Huisverbod

Een huisverbod is een maatregel waarbij iemand gedurende een korte periode zijn of haar eigen huis niet mag betreden. Deze maatregel kan worden opgelegd bij dreiging van huiselijk geweld voor 10 dagen.

Een tijdelijk huisverbod kan sinds 1 januari 2009 in Nederland worden opgelegd door de Burgemeester. Deze kan ook een hulpofficier van justitie hiertoe machtigen. Het huisverbod is niet bedoeld als straf, maar als afkoelingsperiode om passende hulpverlening op te kunnen starten en te voorkomen dat de situatie nog meer uit de hand loopt. De wet stelt het overtreden van een opgelegd huisverbod wel strafbaar.

Het huisverbod wordt opgelegd voor tien dagen met eventueel een verlenging tot max. 4 weken.

  • De Oostenrijkse Gewaltschutzgesetz (Wet ter Bescherming tegen Geweld), die in 1997 in werking trad, geeft de politie de bevoegdheid plegers van huiselijk geweld te bevelen om te vertrekken en een huisverbod op te leggen voor tien dagen. De pleger moet zijn sleutels inleveren en een verblijfadres opgeven.
  • In Duitsland is op 1 januari 2002 het Gewaltschutzgesetz (Wet ter Bescherming tegen Geweld) in werking getreden. Deze wet biedt slachtoffers van huiselijk geweld de mogelijkheid bij de burgerlijke rechter een huisverbod voor hun gewelddadige partner in te roepen.
  • Eind 2006 werd in Nederland het wetsvoorstel Wet tijdelijk huisverbod ingediend bij de Tweede Kamer[1]
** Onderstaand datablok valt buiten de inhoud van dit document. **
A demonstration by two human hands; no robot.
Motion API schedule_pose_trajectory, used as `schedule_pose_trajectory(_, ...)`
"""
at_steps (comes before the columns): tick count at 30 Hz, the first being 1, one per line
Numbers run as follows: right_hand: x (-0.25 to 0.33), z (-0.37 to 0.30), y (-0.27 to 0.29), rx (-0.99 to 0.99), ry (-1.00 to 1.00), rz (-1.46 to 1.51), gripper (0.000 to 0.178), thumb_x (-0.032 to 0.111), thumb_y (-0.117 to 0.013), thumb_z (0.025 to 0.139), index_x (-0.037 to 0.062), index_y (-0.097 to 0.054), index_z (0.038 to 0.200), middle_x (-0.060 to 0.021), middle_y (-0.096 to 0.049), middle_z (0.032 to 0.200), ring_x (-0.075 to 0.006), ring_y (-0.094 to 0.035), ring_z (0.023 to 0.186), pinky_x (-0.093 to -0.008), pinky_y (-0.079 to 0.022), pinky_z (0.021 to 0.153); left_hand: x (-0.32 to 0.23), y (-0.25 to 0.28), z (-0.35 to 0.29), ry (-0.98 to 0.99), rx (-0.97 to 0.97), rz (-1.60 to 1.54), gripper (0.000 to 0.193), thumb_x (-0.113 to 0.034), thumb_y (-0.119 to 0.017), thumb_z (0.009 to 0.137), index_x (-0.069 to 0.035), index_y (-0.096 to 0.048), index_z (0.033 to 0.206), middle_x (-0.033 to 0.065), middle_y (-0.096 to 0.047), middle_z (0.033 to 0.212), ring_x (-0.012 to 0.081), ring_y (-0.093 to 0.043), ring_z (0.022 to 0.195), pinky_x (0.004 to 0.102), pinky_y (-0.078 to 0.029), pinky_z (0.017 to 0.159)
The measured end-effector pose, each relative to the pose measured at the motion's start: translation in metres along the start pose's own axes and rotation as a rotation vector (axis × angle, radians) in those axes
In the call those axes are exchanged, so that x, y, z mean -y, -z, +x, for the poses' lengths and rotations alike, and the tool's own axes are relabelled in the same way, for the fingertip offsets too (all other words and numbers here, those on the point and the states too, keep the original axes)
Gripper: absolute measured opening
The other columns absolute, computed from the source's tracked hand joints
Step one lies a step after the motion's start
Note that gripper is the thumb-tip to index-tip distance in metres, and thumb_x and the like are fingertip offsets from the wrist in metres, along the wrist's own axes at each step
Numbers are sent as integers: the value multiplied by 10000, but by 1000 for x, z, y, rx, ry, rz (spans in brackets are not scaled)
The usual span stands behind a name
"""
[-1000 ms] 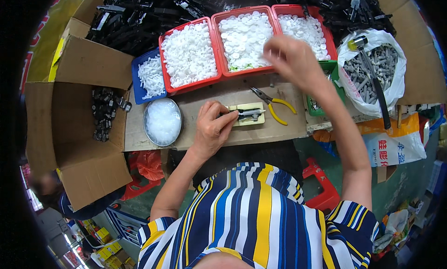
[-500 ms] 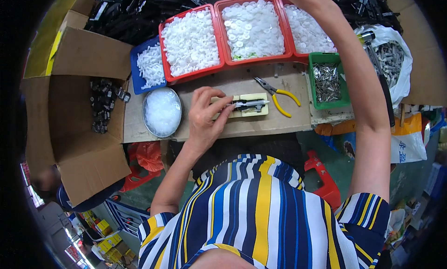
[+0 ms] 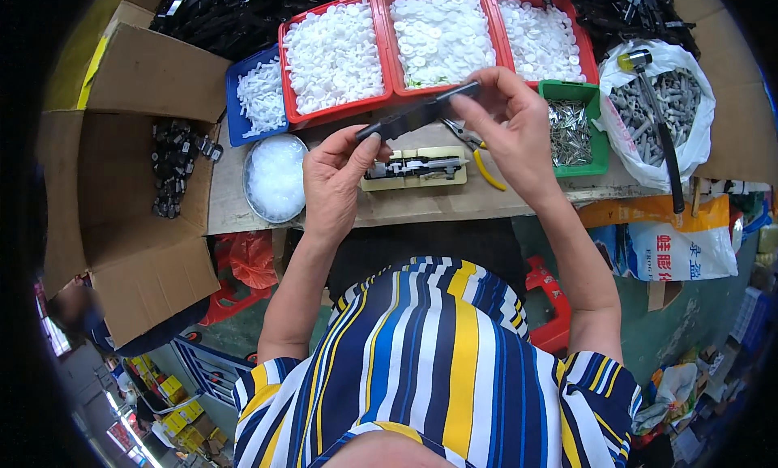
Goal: The person assembles small lock mechanisms at a workbench. They pick up a black lock body and a white plastic component, insert the plastic piece into the lock body, and use a hammer to tap it into place. They then use pliers to adjust the internal parts of the lock. The process is repeated for multiple units, with finished locks being placed into a cardboard box.
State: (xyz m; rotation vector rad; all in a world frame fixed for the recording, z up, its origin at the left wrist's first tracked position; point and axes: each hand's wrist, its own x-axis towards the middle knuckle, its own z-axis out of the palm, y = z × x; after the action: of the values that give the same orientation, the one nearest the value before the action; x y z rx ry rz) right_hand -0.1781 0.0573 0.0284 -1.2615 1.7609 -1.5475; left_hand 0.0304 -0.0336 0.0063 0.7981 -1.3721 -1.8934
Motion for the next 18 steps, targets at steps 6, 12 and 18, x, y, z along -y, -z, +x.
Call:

De Vereniging van Nederlandse Gemeenten (VNG) heeft bij eerdere voorstellen kenbaar gemaakt, dat ze vindt dat deze taak niet aan de burgemeesters opgedragen zou moeten worden.
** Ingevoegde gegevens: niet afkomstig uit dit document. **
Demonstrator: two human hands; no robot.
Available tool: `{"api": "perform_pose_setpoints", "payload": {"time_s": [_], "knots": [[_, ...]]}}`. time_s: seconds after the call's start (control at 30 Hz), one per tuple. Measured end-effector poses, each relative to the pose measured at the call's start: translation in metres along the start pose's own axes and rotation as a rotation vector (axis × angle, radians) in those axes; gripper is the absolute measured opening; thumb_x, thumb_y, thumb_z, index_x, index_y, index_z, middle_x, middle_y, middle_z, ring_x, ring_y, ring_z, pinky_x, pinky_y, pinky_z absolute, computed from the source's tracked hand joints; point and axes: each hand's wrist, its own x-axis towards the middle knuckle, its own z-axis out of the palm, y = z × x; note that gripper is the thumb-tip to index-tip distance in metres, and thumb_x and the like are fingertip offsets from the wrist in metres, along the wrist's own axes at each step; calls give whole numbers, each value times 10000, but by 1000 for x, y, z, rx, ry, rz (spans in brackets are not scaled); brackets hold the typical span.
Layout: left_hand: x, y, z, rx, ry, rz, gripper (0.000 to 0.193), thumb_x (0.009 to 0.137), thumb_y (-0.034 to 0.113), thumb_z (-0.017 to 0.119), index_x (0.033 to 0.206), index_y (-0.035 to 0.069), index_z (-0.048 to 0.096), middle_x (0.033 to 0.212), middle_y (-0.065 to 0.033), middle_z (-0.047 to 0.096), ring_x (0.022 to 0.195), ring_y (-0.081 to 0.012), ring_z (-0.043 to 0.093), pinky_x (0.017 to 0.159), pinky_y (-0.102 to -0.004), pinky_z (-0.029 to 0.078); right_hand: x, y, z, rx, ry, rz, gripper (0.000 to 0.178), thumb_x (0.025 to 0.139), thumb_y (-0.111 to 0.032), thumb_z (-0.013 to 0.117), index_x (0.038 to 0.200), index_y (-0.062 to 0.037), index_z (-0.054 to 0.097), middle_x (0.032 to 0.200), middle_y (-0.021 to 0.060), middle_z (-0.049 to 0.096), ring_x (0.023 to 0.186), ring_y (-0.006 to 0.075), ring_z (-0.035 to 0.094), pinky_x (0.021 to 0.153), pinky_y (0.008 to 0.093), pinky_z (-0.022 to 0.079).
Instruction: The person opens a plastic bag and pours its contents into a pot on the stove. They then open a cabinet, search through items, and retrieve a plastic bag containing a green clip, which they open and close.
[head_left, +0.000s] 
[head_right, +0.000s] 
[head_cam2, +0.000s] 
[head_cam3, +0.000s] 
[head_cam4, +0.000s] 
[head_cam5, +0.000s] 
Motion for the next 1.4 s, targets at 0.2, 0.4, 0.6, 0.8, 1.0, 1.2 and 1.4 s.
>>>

Vanaf 19 februari 2007 draaide er een proef (pilot) met de toepassing van deze regeling in de Groningse gemeenten Groningen, Pekela, Reiderland, Bellingwedde, Scheemda en Winschoten. Vanaf eind februari 2007 vond er eenzelfde proef plaats in de gemeente Venlo en vanaf half maart 2007 in Amsterdam. In het eerste jaar van uitvoering 2009 werden ruim 2000 huisverboden opgelegd, waarvan 451 in Rotterdam.[2]